> DATA BLOCK:
- - - - -

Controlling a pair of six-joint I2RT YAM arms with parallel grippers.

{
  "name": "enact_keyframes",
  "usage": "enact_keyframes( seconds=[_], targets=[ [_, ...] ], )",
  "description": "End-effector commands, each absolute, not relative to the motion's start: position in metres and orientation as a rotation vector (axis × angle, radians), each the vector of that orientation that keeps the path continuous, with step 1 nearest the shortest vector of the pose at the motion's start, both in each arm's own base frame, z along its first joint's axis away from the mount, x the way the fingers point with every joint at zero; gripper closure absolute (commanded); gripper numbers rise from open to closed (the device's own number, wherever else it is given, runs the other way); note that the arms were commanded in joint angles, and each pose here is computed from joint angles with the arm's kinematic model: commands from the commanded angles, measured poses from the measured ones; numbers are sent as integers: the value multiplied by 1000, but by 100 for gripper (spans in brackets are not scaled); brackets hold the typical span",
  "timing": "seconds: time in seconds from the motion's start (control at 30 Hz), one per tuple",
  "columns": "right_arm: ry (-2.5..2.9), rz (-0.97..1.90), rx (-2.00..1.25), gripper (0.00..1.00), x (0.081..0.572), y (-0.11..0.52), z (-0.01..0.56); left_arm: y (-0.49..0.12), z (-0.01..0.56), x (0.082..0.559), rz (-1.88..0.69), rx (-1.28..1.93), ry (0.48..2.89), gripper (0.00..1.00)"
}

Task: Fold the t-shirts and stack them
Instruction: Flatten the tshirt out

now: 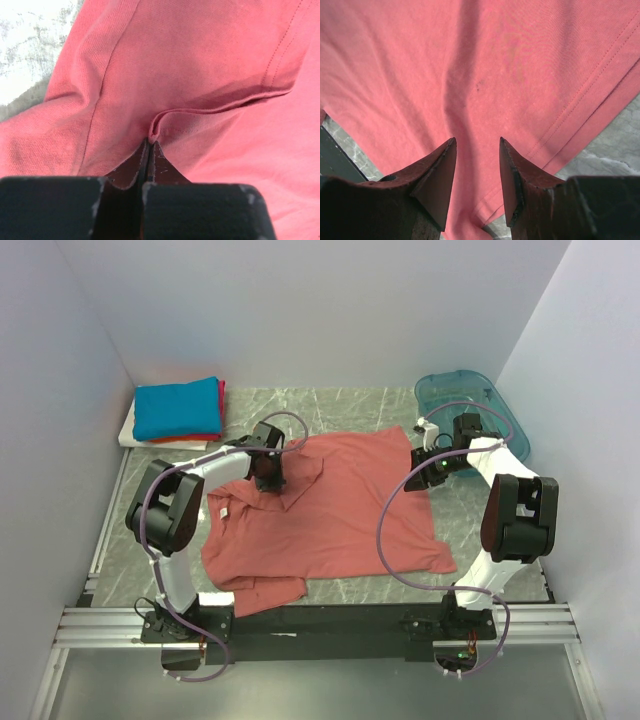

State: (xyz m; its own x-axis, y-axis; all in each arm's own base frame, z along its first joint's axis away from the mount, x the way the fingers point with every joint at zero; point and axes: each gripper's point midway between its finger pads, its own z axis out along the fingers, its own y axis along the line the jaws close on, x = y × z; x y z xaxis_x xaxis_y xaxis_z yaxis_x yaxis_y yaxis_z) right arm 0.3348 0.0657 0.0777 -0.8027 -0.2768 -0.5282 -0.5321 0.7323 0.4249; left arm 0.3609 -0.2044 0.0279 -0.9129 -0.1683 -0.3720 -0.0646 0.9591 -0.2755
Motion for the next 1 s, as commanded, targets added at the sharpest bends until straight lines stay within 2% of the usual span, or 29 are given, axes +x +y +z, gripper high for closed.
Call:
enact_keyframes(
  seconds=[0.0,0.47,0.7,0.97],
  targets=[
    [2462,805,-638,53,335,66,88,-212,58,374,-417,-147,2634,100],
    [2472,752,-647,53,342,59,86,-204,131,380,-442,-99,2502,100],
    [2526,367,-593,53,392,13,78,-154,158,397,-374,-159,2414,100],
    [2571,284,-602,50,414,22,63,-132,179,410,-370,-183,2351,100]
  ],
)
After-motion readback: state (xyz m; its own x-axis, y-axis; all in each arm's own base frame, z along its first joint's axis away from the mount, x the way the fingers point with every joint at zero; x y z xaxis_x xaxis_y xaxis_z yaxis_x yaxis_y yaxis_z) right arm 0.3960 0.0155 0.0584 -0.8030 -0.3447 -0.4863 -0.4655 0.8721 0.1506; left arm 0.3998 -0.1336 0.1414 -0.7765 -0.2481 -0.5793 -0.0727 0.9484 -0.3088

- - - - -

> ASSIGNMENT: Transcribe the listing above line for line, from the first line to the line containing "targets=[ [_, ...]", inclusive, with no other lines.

> ANSWER SPACE:
Controlling a pair of six-joint I2RT YAM arms with parallel grippers.

{
  "name": "enact_keyframes",
  "usage": "enact_keyframes( seconds=[_], targets=[ [_, ...] ], )",

Besides this answer, nothing more is needed.